DATASET EXTRACT below:
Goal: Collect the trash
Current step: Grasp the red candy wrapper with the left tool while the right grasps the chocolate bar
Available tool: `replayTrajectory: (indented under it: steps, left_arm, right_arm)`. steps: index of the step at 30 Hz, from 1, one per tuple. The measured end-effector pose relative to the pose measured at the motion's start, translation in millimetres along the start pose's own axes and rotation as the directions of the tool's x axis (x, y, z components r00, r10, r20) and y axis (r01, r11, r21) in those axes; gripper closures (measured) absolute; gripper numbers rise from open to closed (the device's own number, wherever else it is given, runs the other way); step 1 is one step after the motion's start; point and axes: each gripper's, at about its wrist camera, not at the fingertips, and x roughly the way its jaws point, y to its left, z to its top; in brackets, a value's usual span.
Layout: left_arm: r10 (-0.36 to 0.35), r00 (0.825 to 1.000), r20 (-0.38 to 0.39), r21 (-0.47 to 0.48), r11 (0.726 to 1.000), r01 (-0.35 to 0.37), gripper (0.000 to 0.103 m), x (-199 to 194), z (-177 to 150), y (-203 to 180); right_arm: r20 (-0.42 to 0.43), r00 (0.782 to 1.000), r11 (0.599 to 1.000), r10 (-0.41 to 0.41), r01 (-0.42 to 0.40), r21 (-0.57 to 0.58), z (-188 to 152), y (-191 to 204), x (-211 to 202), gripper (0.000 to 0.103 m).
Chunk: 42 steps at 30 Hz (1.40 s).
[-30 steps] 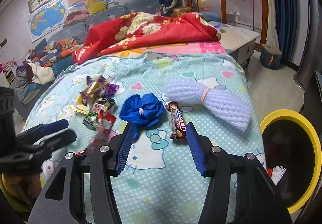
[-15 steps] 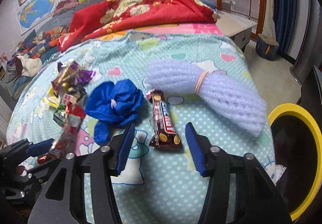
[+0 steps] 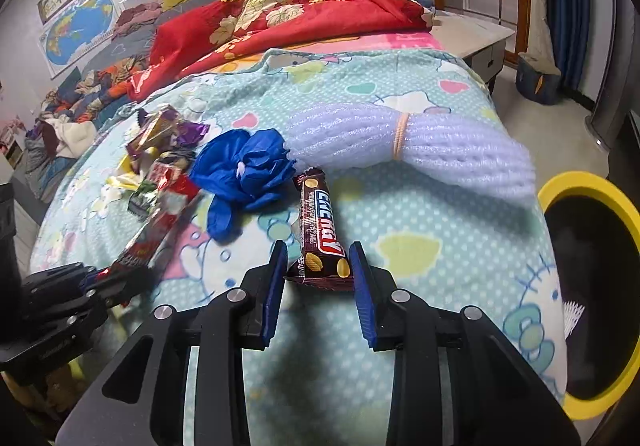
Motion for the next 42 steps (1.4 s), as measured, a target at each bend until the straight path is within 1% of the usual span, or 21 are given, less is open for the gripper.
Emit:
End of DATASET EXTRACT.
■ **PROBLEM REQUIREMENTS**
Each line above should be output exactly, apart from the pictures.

■ **ANSWER SPACE**
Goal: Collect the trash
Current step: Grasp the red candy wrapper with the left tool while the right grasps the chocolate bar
Available tool: `replayTrajectory: (indented under it: steps, left_arm, right_arm)`. steps: index of the step at 30 Hz, from 1, one per tuple. The measured end-effector pose relative to the pose measured at the motion's start, translation in millimetres along the start pose's own axes and rotation as the directions of the tool's x axis (x, y, z components r00, r10, r20) and y axis (r01, r11, r21) in those axes; gripper closures (measured) absolute; gripper numbers rise from open to closed (the device's own number, wherever else it is given, runs the other way); step 1 is one step after the motion's start; point and axes: each gripper's, at about its wrist camera, not at the fingertips, and x roughly the way its jaws point, y to its left, z to its top; in brackets, a value's usual span.
Layout: left_arm: r10 (-0.36 to 0.35), r00 (0.825 to 1.000), r20 (-0.38 to 0.39), r21 (-0.47 to 0.48), r11 (0.726 to 1.000), r01 (-0.35 to 0.37), gripper (0.000 to 0.103 m), x (-199 to 194), z (-177 to 150), y (-203 to 180); right_arm: r20 (-0.42 to 0.43), r00 (0.782 to 1.000), r11 (0.599 to 1.000), r10 (-0.41 to 0.41), r01 (-0.42 to 0.40), r21 (-0.57 to 0.58), z (-188 to 152), y (-191 to 204), x (-211 to 202), gripper (0.000 to 0.103 m).
Chunk: 42 steps at 30 Hz (1.40 s).
[-30 steps] 
[-15 steps] 
[+0 steps] 
Motion for the next 42 steps (1.4 s), as measured, a target at each bend until the straight path is within 1% of the usual span, or 21 are given, less is open for the gripper.
Emit:

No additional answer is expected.